What the exercise asks:
The listing below contains a span that opens with the line containing "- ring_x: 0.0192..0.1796" and closes with the line containing "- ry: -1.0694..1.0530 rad". Return that span exactly.

Stored data:
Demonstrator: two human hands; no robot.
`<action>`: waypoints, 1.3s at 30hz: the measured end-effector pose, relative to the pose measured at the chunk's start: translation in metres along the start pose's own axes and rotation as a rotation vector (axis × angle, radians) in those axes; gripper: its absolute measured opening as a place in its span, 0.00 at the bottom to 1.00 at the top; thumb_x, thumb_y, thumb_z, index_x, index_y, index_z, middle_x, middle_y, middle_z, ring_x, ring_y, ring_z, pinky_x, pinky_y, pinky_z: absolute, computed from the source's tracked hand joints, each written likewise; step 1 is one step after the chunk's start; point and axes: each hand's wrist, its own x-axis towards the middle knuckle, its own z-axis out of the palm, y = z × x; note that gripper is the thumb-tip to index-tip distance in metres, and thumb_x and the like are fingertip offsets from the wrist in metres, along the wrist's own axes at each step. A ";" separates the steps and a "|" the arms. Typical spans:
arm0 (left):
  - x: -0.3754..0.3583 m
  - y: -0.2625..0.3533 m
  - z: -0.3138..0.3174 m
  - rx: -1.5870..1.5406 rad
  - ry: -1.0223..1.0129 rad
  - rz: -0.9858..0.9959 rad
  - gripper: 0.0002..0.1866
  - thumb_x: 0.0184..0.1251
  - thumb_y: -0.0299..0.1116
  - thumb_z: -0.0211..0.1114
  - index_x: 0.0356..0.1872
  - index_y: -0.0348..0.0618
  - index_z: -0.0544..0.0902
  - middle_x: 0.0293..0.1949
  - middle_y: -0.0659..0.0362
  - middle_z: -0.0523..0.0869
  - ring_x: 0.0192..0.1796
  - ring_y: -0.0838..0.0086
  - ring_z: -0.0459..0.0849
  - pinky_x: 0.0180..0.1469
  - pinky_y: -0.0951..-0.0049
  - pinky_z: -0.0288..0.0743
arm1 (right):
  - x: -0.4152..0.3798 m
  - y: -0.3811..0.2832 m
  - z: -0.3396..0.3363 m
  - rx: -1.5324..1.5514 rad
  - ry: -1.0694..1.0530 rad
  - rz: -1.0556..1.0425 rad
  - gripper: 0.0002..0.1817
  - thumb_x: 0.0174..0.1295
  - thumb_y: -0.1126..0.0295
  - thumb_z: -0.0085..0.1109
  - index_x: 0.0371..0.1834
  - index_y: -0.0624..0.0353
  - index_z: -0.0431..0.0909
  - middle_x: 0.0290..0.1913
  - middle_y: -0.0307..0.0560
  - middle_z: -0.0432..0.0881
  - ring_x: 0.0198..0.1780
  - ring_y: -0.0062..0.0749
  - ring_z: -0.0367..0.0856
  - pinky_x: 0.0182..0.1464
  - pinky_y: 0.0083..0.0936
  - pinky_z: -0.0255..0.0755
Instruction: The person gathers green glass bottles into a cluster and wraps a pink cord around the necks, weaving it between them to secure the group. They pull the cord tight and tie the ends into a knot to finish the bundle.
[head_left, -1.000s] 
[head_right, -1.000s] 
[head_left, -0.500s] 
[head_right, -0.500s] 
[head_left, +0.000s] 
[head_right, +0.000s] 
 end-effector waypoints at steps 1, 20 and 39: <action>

Finished exercise:
  - ring_x: 0.0192..0.1796
  - ring_y: -0.0838..0.0086
  - ring_z: -0.0459..0.0849
  - pinky_x: 0.0180..0.1469
  - pinky_y: -0.0951..-0.0049
  - pinky_z: -0.0288..0.0743
arm1 (right):
  - x: -0.4152..0.3798 m
  - y: -0.3811..0.2832 m
  - z: -0.3396..0.3363 m
  - rx: -1.5324..1.5514 rad
  - ry: -1.0694..1.0530 rad

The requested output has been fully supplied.